◆ Your assignment ◆
Report back each line of the records that contains the string "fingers".

Entries taken from a collection:
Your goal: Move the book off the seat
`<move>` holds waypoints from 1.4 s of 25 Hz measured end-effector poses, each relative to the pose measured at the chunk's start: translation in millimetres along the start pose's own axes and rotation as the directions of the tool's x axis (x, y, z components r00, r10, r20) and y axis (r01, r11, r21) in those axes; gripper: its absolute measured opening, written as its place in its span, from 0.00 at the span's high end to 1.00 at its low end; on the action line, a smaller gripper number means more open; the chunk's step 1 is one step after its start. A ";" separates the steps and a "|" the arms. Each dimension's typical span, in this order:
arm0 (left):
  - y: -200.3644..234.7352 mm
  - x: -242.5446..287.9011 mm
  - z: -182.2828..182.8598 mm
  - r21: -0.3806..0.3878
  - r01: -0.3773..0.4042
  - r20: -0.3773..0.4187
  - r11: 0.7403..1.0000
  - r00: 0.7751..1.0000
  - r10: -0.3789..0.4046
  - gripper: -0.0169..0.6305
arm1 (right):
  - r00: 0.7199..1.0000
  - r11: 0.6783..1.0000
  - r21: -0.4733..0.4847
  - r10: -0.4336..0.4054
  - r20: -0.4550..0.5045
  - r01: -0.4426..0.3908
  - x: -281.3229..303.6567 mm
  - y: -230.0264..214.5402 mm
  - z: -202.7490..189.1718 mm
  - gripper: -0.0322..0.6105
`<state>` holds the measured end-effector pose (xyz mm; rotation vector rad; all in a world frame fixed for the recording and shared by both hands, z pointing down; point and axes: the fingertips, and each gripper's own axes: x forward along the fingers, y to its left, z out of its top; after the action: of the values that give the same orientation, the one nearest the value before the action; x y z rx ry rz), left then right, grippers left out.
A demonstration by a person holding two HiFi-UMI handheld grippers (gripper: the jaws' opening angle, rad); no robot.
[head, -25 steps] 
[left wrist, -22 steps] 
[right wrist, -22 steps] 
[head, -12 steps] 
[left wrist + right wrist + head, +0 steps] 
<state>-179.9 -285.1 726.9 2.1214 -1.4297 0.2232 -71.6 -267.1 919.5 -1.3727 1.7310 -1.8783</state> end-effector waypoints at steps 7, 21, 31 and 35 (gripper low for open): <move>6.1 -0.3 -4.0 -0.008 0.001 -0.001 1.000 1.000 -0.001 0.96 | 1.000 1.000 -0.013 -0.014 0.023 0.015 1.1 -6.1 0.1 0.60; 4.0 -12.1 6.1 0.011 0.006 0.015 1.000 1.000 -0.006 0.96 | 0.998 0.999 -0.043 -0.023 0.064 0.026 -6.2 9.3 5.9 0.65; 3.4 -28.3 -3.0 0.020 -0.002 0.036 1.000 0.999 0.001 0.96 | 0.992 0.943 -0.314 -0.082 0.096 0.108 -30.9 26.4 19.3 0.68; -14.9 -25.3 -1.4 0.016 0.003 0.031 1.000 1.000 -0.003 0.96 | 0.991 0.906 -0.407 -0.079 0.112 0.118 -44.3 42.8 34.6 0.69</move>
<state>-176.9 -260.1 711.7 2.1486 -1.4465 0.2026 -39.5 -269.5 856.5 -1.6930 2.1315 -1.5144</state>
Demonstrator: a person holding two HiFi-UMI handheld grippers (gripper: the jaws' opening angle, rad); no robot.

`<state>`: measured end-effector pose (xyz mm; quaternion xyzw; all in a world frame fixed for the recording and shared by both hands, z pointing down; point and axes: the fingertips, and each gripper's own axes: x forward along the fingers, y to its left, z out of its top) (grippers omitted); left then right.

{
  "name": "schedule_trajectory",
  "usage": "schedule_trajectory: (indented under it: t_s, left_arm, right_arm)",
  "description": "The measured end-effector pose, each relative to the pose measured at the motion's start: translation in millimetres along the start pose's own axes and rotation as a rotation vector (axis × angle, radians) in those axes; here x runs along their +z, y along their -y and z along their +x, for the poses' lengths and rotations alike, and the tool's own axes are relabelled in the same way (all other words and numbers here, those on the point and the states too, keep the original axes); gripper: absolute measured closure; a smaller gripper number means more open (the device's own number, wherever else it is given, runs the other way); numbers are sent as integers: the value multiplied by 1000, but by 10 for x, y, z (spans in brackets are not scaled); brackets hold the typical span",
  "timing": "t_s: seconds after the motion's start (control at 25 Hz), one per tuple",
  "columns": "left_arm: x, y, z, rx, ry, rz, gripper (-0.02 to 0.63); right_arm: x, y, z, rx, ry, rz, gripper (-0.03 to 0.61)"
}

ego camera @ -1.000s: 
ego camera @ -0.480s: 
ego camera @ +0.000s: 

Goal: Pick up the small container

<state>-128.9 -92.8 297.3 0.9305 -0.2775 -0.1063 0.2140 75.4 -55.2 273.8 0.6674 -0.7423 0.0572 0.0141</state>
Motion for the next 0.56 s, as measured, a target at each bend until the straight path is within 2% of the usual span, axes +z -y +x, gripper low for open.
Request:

◆ Answer section ◆
`<state>` holds the measured end-effector pose (xyz mm; rotation vector rad; all in a world frame fixed for the recording and shared by both hands, z pointing down; point and axes: the fingertips, and each gripper's own axes: x forward along the fingers, y to its left, z out of its top; after the action: of the values that give the same orientation, the one nearest the value before the action; x y z rx ry rz), left then right, grippers left out.
`<state>`: measured end-effector pose (xyz mm; quaternion xyzw; all in a world frame fixed for the recording and shared by both hands, z pointing down; point and axes: the fingertips, and each gripper's own axes: x forward along the fingers, y to its left, z out of its top) (grippers omitted); left then right.

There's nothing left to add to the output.